→ WORK ITEM: Leave out the pictures and output exactly the lines below from the one with "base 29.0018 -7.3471" down to the one with "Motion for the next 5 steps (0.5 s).", both of them included.

→ EXTRACTED MATERIAL:
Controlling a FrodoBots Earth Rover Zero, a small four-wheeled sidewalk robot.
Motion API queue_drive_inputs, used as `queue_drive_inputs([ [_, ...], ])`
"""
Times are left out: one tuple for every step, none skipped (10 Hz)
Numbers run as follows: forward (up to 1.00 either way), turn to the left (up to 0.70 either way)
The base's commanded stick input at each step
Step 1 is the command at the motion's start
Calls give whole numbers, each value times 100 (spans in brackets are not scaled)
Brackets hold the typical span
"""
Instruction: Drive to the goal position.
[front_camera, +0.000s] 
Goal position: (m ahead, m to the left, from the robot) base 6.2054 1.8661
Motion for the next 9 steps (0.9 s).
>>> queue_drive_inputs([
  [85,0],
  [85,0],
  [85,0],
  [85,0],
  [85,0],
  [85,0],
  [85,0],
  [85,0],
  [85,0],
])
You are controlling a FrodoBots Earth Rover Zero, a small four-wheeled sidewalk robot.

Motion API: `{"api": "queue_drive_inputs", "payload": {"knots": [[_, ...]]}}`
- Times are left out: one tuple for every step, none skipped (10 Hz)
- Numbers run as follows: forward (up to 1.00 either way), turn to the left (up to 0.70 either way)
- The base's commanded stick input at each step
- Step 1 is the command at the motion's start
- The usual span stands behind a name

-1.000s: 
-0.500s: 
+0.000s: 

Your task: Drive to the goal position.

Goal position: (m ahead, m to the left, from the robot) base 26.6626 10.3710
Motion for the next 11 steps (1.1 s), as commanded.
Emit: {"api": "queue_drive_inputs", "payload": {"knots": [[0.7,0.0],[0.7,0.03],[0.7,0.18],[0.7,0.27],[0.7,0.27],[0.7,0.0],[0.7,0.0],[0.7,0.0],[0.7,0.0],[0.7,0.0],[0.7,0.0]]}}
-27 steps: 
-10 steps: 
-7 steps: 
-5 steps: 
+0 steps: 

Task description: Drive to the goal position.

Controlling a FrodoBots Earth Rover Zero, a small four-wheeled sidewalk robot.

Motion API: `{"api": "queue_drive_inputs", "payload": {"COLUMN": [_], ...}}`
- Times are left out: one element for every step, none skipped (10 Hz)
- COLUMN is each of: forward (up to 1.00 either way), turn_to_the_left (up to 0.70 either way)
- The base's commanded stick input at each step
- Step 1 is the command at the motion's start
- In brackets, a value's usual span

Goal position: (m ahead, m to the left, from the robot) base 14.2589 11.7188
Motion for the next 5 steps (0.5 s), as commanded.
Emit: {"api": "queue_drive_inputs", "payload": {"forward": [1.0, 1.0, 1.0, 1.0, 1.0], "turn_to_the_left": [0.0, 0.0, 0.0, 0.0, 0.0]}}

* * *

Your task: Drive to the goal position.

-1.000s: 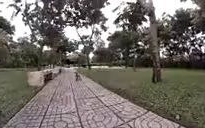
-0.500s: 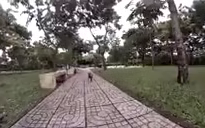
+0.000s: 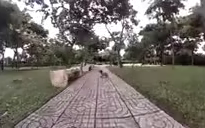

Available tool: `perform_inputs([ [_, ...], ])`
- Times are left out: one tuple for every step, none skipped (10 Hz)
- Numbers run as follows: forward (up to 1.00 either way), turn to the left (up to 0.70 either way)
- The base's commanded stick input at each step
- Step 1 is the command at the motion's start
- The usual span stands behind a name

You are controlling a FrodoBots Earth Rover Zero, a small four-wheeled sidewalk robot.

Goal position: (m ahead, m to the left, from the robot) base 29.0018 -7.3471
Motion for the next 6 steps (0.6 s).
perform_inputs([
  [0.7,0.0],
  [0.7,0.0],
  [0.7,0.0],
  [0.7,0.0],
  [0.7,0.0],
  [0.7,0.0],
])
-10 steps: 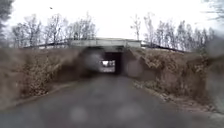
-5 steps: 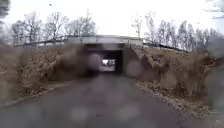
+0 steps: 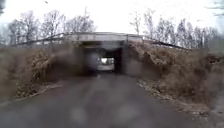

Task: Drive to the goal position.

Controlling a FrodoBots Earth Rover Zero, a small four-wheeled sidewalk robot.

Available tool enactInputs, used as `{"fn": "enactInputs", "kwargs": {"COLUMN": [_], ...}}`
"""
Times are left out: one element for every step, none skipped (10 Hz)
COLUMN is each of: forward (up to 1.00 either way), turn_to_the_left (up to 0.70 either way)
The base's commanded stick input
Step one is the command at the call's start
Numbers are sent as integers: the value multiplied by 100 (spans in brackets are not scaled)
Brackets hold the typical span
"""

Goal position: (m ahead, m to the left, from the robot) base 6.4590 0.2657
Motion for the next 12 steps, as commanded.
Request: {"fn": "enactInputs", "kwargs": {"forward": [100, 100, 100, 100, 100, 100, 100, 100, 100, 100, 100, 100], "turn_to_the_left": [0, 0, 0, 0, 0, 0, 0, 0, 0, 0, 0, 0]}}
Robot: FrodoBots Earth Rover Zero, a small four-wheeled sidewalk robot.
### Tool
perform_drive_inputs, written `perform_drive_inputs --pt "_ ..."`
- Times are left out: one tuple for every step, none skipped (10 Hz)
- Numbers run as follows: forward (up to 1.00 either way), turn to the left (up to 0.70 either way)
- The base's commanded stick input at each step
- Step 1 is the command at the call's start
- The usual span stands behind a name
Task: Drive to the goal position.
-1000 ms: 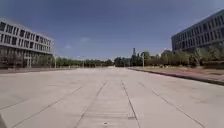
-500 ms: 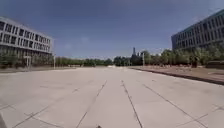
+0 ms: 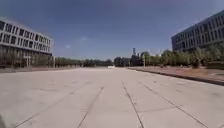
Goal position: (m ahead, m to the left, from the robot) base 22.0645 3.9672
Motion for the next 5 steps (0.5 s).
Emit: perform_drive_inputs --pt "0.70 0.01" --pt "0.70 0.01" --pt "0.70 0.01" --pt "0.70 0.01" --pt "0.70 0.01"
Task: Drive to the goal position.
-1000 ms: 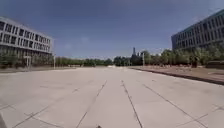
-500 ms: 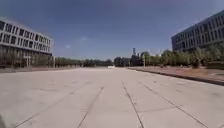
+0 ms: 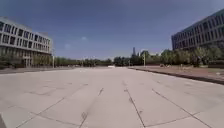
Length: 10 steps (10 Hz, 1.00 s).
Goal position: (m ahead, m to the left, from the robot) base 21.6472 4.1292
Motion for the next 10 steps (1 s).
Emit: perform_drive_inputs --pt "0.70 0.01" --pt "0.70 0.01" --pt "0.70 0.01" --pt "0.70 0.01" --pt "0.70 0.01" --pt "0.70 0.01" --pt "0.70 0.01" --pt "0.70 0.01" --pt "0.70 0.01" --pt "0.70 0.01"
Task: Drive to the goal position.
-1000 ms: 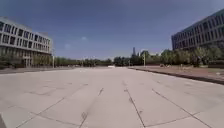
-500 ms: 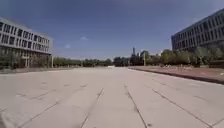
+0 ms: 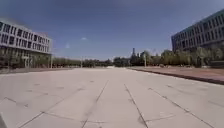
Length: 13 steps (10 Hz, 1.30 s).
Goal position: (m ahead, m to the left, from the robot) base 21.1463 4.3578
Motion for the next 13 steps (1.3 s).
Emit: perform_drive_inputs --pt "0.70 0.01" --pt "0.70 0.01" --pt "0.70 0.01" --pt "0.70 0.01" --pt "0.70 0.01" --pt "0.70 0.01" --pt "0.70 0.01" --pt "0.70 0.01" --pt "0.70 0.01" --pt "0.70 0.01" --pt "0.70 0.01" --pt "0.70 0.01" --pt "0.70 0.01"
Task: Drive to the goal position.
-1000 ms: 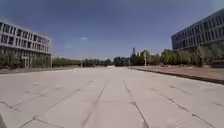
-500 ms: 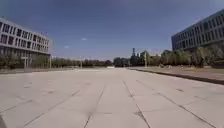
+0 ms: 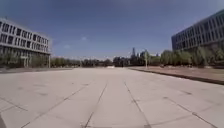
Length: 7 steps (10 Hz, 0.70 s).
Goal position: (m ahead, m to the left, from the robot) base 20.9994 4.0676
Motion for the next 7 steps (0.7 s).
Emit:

→ ANSWER BOX:
Goal position: (m ahead, m to the left, from the robot) base 29.0018 -7.3471
Motion for the next 6 steps (0.6 s).
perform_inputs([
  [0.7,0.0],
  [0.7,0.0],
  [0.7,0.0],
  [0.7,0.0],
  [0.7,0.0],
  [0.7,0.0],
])
-10 steps: 
-5 steps: 
+0 steps: 

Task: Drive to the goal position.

Controlling a FrodoBots Earth Rover Zero, a small four-wheeled sidewalk robot.

Available tool enactInputs, used as `{"fn": "enactInputs", "kwargs": {"COLUMN": [_], ...}}`
"""
Times are left out: one element for every step, none skipped (10 Hz)
COLUMN is each of: forward (up to 1.00 either way), turn_to_the_left (up to 0.70 either way)
The base's commanded stick input
Step one is the command at the call's start
Numbers are sent as integers: the value multiplied by 100 (spans in brackets are not scaled)
Brackets hold the typical span
"""

Goal position: (m ahead, m to the left, from the robot) base 6.4590 0.2657
Motion for the next 12 steps, as commanded.
Request: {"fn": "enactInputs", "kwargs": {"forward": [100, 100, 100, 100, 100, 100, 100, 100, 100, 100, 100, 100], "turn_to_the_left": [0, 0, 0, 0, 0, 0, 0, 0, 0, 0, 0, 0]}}
Robot: FrodoBots Earth Rover Zero, a small four-wheeled sidewalk robot.
### Tool
perform_drive_inputs, written `perform_drive_inputs --pt "_ ..."`
- Times are left out: one tuple for every step, none skipped (10 Hz)
- Numbers run as follows: forward (up to 1.00 either way), turn to the left (up to 0.70 either way)
- The base's commanded stick input at each step
- Step 1 is the command at the call's start
- The usual span stands behind a name
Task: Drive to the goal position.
-1000 ms: 
-500 ms: 
+0 ms: 
Goal position: (m ahead, m to the left, from the robot) base 22.0645 3.9672
Motion for the next 5 steps (0.5 s).

This exercise has nothing further to it.